*What needs to be done*
The expected result is the full listing, retyped exactly, without a single picture.

*Information shown*

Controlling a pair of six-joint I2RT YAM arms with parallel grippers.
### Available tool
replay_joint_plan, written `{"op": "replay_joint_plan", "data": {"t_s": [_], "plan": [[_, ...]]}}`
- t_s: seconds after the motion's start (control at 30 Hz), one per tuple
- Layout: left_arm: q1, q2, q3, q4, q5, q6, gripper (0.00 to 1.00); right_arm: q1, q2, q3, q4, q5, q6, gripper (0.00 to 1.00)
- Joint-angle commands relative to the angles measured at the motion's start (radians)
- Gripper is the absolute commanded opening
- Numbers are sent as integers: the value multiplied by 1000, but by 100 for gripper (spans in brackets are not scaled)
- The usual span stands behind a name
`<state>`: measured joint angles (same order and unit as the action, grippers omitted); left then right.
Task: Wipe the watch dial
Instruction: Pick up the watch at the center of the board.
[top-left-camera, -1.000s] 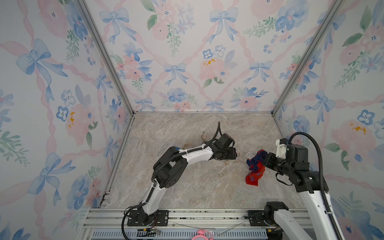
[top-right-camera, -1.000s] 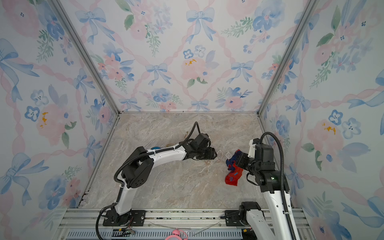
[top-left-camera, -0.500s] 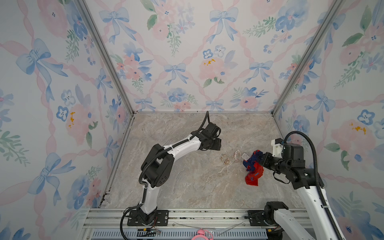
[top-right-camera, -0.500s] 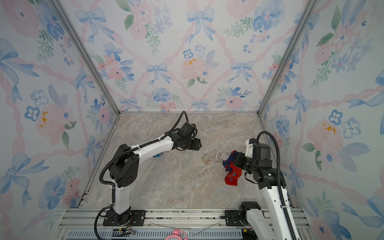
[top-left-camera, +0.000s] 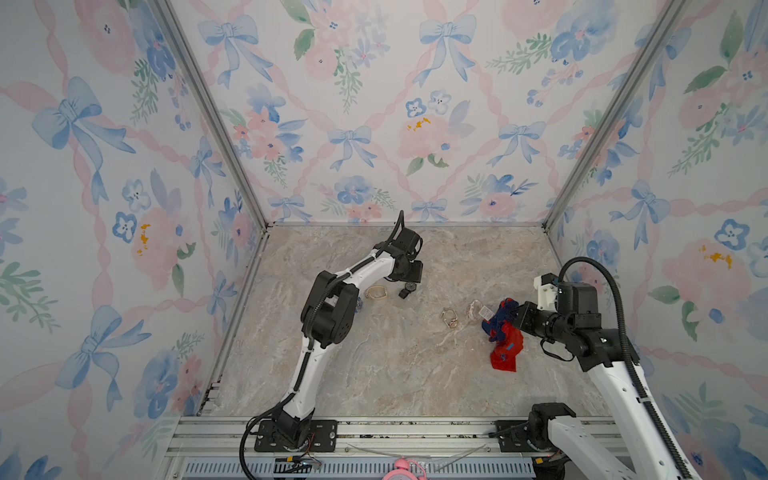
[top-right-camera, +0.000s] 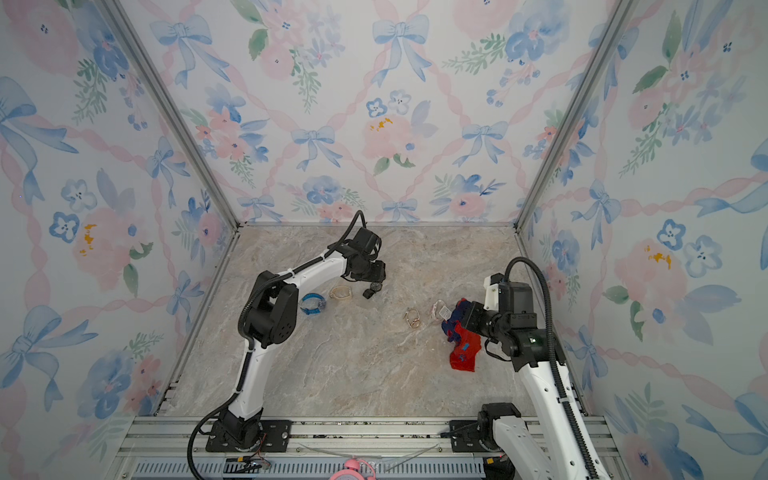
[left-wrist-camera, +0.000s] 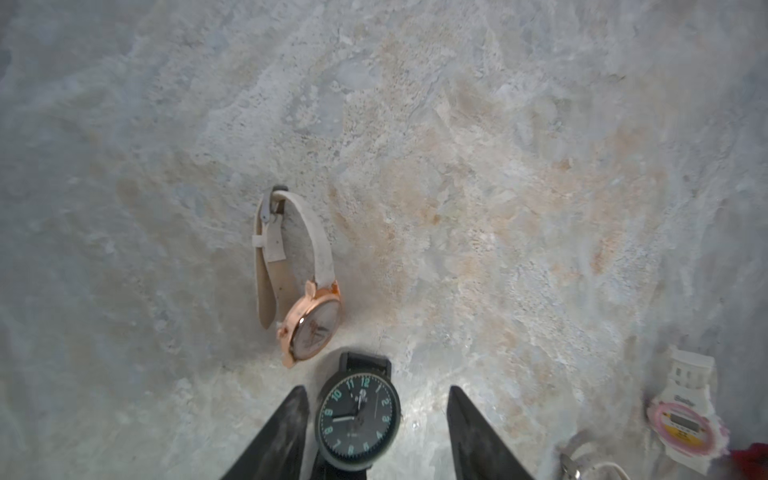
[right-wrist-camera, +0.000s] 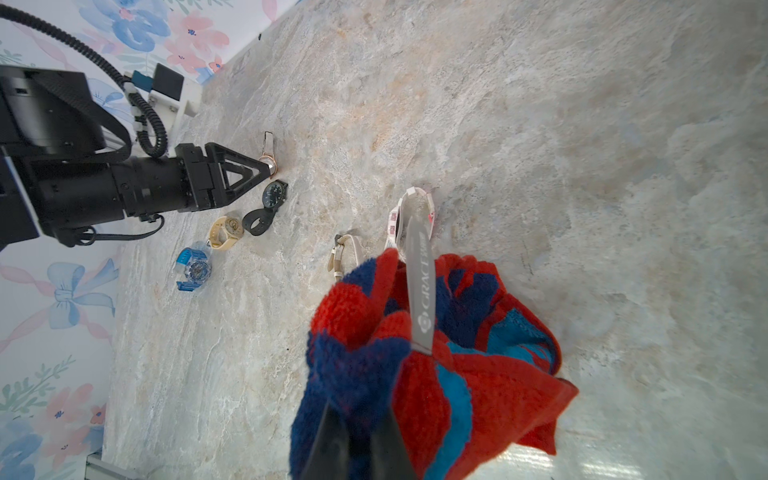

*Task solution*
Controlling a pair of six-joint I2RT YAM arms with parallel grippers.
### Available tool
replay_joint_plan, written `{"op": "replay_joint_plan", "data": {"t_s": [_], "plan": [[_, ...]]}}`
- t_s: seconds after the motion's start (control at 30 Hz), one per tuple
- Layout: left_arm: q1, q2, q3, q4, q5, q6, gripper (0.00 to 1.00); right_arm: q1, q2, q3, q4, q5, q6, gripper (0.00 to 1.00)
- Joint-angle commands relative to the angles measured at the motion's start (radians)
- Gripper is the absolute commanded opening
- Numbers are sent as integers: the value multiplied by 1000, but by 100 for gripper (spans in brackets are not scaled)
- The usual span stands behind a name
`<state>`: measured joint angles (same order and unit as the action, grippers omitted); left then right.
Task: Wipe the watch dial
Instruction: Pick up the watch at the center of the board.
[top-left-camera, -1.000s] 
[top-right-camera, -1.000s] 
[top-left-camera, -0.500s] 
[top-right-camera, -0.500s] 
[top-left-camera, +0.000s] 
[top-right-camera, +0.000s] 
[left-wrist-camera, +0.000s] 
[right-wrist-camera, +0.000s] 

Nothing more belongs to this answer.